● **What you need to do**
Please print exactly the lines below, from the start of the material up to and including the line with "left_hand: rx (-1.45", but none of the pictures.

● **Collected material**

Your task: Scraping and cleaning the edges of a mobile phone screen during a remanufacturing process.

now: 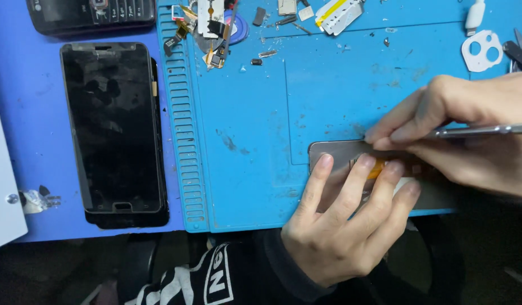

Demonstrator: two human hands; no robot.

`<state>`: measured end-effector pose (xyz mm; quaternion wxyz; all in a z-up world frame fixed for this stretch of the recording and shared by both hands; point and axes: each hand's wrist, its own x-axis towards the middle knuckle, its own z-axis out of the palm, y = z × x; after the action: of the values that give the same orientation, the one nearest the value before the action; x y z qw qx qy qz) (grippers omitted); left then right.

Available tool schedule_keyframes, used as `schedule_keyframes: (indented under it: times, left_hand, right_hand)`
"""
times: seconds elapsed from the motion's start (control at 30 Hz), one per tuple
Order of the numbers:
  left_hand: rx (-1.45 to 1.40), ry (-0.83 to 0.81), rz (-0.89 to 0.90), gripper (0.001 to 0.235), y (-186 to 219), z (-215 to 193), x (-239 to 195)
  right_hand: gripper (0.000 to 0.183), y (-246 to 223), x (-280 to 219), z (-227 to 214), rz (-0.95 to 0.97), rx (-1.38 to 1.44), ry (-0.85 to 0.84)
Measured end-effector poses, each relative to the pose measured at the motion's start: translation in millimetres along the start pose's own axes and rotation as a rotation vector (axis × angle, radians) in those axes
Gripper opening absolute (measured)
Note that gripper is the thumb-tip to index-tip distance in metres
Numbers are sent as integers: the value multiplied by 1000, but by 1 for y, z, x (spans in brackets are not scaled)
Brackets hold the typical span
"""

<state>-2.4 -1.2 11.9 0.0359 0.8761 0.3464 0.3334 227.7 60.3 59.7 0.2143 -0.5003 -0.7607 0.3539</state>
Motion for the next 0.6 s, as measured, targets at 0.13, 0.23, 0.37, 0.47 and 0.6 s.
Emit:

● **Expected answer**
Your task: Scraping and cleaning the edges of a mobile phone screen during a remanufacturing process.

now: 

Demonstrator: two human hands; no robot.

`<state>`: measured end-effector pose (xyz mm; quaternion wxyz; all in a z-up world frame fixed for this stretch of the recording and shared by both hands; point and axes: each hand's wrist, its own x-axis towards the middle knuckle, its own z-axis out of the palm, y = z × x; after the action: of the values that give the same orientation, the one nearest the value before the action; x y z qw qx qy qz) (grippers omitted); left then right.

Available tool schedule_keyframes, used as `schedule_keyframes: (indented under it: times, left_hand, right_hand)`
"""
times: seconds elapsed from the motion's start (control at 30 Hz), one per tuple
Order of the numbers:
  left_hand: rx (-1.45 to 1.40), ry (-0.83 to 0.81), rz (-0.89 to 0.90), gripper (0.001 to 0.235), y (-186 to 219), z (-215 to 193), x (-239 to 195)

This exercise is now finished, and nothing remains to add.